Exercise requirements — Reproduce the listing below in full and exactly; no pictures belong in the copy.

Data provided —
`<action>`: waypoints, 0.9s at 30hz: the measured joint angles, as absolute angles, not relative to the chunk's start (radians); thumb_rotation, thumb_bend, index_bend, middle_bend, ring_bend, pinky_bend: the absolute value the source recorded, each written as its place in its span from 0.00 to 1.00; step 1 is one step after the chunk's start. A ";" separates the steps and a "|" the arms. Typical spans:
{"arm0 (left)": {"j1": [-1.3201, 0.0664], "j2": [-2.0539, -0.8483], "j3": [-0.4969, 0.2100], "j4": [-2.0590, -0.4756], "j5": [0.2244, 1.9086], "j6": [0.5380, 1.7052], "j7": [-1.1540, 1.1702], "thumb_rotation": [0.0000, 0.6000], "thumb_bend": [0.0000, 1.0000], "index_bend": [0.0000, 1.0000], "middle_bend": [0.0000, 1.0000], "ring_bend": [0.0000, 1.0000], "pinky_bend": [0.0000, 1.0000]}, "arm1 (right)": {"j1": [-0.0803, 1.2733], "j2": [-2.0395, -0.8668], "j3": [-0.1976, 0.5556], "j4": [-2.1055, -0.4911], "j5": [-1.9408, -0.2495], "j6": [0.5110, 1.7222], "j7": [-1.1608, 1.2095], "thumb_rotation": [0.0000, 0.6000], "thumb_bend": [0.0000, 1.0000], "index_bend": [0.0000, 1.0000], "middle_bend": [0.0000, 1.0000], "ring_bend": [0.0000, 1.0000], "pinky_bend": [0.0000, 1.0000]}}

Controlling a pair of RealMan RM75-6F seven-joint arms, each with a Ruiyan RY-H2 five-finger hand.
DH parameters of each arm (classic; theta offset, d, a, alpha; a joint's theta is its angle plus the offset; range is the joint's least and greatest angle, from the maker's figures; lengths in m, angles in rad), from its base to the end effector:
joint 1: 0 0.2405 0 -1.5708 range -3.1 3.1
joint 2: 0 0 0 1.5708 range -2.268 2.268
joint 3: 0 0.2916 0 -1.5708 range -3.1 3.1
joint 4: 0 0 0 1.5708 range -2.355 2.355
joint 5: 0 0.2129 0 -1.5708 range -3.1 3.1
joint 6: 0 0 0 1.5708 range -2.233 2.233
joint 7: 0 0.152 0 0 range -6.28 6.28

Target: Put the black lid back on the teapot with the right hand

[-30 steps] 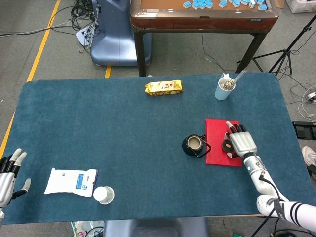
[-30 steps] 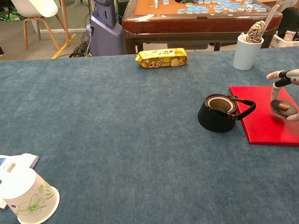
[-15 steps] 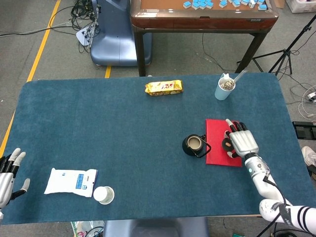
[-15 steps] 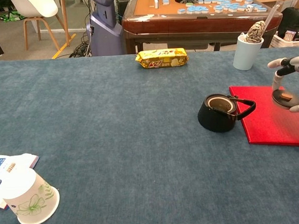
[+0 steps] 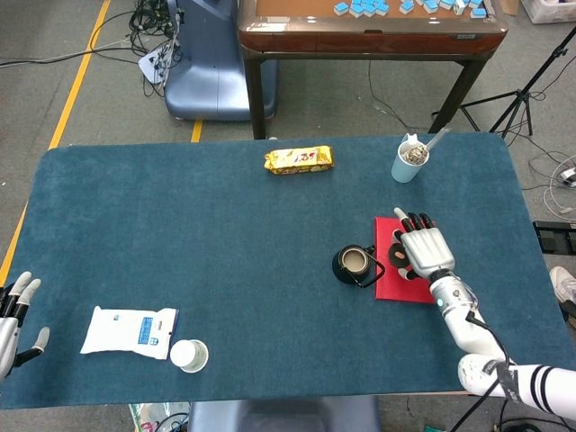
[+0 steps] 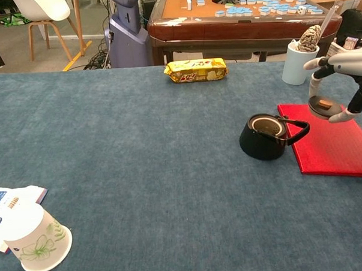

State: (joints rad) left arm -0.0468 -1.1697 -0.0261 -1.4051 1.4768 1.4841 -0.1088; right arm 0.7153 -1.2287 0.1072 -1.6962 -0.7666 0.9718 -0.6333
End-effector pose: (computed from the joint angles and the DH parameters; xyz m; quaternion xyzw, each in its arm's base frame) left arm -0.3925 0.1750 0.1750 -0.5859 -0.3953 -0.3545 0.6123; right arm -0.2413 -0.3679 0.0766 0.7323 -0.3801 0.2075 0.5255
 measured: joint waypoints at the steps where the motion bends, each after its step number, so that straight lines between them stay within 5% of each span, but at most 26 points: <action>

Solution to the problem —
`<action>`: waypoints, 0.9s at 30hz: the measured joint angles, as absolute angles, not relative to the chunk's start (radians); thumb_rotation, thumb_bend, index_bend, middle_bend, ring_bend, pinky_bend: the absolute value the source recorded, each written as its place in its span from 0.00 to 1.00; step 1 is one step after the chunk's start. A ";" separates the steps and a "|" the arms. Typical spans:
{"arm0 (left)": {"j1": [-1.3201, 0.0664], "j2": [-2.0539, -0.8483], "j3": [-0.4969, 0.2100], "j4": [-2.0590, -0.4756], "j5": [0.2244, 1.9086], "j6": [0.5380, 1.7052], "j7": [-1.1540, 1.1702], "thumb_rotation": [0.0000, 0.6000], "thumb_bend": [0.0000, 1.0000], "index_bend": [0.0000, 1.0000], "middle_bend": [0.0000, 1.0000], "ring_bend": [0.0000, 1.0000], "pinky_bend": [0.0000, 1.0000]}, "arm1 (right)": {"j1": [-0.0803, 1.2733], "j2": [-2.0395, -0.8668], "j3": [-0.1976, 0.5556], "j4": [-2.1055, -0.4911], "j5": [-1.9408, -0.2495], "j6": [0.5110, 1.7222], "j7": [-1.1608, 1.2095], "thumb_rotation": [0.0000, 0.6000], "thumb_bend": [0.0000, 1.0000], "index_bend": [0.0000, 1.0000], "middle_bend": [0.0000, 1.0000], "ring_bend": [0.0000, 1.0000], "pinky_bend": [0.0000, 1.0000]}}

Controlling a pair of RealMan RM75-6F seven-joint arms, each with a Ruiyan RY-H2 five-finger hand.
DH parameters of each arm (classic; theta offset, d, a, alpha; a joint's theta is its angle plus the offset; range is the joint's least and greatest angle, from the maker's figures; lengths in m, angles in rad), from its base to the end effector:
joint 1: 0 0.2405 0 -1.5708 range -3.1 3.1
joint 2: 0 0 0 1.5708 range -2.268 2.268
joint 3: 0 0.2916 0 -1.5708 range -3.1 3.1
joint 4: 0 0 0 1.5708 range -2.355 2.355
joint 5: 0 0.2129 0 -1.5708 range -3.1 3.1
joint 6: 0 0 0 1.5708 range -2.233 2.233
joint 7: 0 0.152 0 0 range -6.28 6.28

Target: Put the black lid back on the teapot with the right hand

[-30 steps] 
[-30 steps] 
[-15 steps] 
[-15 steps] 
[+0 steps] 
[+0 steps] 

State: (joints rad) left arm -0.0468 -1.1697 -0.0261 -1.4051 1.4768 1.4841 -0.1088; right arm 0.7153 -1.2287 0.1072 -1.6962 -0.7666 0.9718 -0.6333
End-effector pose: (computed from the joint angles and the DH parameters; xyz m; quaternion xyzw, each in its arm's base frame) left arm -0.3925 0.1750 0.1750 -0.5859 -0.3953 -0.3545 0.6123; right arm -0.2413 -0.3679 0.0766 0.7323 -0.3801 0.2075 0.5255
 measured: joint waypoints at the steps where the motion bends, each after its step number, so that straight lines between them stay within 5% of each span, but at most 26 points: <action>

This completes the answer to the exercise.